* [About this task]:
Below are some records. Return exactly the lines from the one with "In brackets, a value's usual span" to the one with "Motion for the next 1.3", and nothing else.

* [Entries supplied]:
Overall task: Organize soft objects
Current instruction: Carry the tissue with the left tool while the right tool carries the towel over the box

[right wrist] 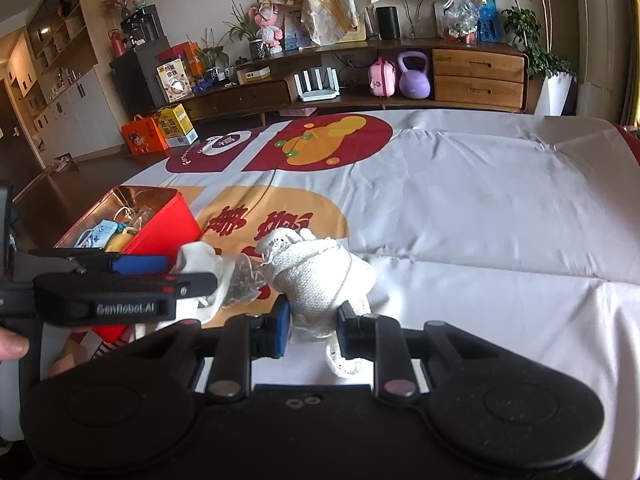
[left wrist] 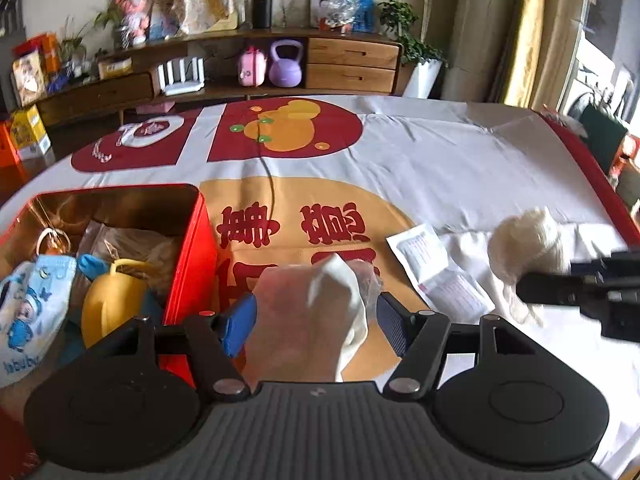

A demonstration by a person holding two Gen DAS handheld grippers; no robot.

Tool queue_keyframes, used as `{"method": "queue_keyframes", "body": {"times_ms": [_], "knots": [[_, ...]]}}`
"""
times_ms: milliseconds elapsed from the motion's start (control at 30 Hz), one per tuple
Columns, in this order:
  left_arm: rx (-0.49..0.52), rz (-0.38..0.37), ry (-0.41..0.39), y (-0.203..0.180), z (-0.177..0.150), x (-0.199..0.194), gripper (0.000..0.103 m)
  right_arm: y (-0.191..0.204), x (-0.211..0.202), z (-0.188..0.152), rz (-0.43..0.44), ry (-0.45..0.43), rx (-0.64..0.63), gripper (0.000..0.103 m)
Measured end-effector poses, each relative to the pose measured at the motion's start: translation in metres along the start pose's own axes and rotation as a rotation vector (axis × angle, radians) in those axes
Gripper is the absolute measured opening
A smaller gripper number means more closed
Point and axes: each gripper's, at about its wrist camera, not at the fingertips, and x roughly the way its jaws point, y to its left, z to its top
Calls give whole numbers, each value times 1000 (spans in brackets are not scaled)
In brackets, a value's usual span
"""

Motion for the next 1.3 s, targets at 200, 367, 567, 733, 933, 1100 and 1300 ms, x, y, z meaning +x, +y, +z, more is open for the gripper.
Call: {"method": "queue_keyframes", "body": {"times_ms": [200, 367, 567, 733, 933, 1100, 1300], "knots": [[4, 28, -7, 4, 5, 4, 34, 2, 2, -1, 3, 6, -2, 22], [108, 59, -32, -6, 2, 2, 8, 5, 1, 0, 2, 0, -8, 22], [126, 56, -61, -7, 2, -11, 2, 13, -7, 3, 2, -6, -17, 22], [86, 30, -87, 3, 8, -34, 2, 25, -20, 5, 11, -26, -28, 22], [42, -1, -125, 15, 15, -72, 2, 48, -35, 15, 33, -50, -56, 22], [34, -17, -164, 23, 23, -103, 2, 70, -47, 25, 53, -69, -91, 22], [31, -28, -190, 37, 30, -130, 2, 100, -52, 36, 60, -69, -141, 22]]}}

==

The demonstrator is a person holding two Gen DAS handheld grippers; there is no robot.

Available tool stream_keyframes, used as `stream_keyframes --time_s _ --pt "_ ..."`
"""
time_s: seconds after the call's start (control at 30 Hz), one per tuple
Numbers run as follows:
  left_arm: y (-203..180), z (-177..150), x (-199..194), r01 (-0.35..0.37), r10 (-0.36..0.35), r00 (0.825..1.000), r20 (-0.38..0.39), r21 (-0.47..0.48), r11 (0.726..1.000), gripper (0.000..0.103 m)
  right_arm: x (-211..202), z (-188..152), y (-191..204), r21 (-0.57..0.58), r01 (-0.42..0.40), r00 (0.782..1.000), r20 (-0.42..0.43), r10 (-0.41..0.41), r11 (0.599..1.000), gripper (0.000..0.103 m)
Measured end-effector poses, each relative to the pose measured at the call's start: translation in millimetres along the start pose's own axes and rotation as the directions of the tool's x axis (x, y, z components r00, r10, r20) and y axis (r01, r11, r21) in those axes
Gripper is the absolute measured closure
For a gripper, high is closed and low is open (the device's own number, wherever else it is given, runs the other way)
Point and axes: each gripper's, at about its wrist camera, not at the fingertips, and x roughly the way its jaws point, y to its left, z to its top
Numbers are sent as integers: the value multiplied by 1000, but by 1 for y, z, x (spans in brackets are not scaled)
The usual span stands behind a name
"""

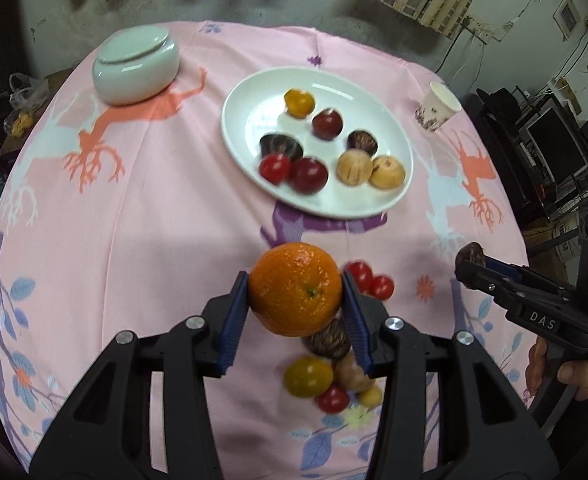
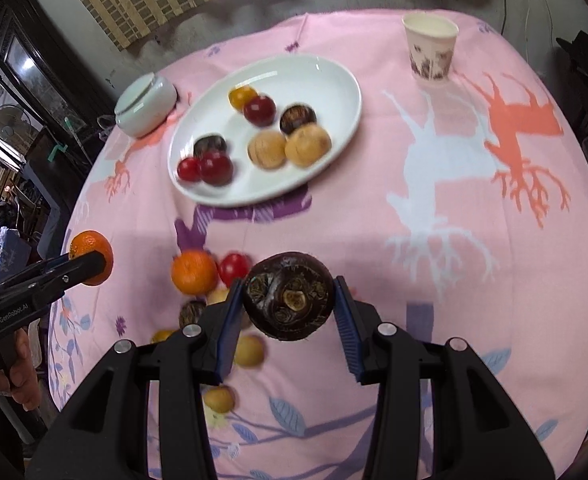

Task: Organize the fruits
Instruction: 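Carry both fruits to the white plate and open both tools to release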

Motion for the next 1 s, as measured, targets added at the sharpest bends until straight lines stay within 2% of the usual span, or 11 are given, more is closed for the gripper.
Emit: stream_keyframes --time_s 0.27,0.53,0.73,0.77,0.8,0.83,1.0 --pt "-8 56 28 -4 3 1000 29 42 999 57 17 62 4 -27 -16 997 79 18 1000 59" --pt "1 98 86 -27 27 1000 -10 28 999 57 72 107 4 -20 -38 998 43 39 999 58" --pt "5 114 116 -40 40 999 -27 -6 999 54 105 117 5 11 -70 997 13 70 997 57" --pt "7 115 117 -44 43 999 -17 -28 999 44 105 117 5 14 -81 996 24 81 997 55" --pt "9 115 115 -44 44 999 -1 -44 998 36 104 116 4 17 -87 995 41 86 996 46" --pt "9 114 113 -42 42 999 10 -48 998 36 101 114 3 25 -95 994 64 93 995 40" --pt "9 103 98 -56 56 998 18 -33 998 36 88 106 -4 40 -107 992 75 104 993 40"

* [Solution to this exercise]:
In brackets, a value's usual span
"""

Motion for the next 1.3 s, targets at 200, 367, 567, 733, 933, 1100 and 1300 ms, x, y, z meaning +x, +y, +z, more is open for the gripper.

Nothing further is required of the output.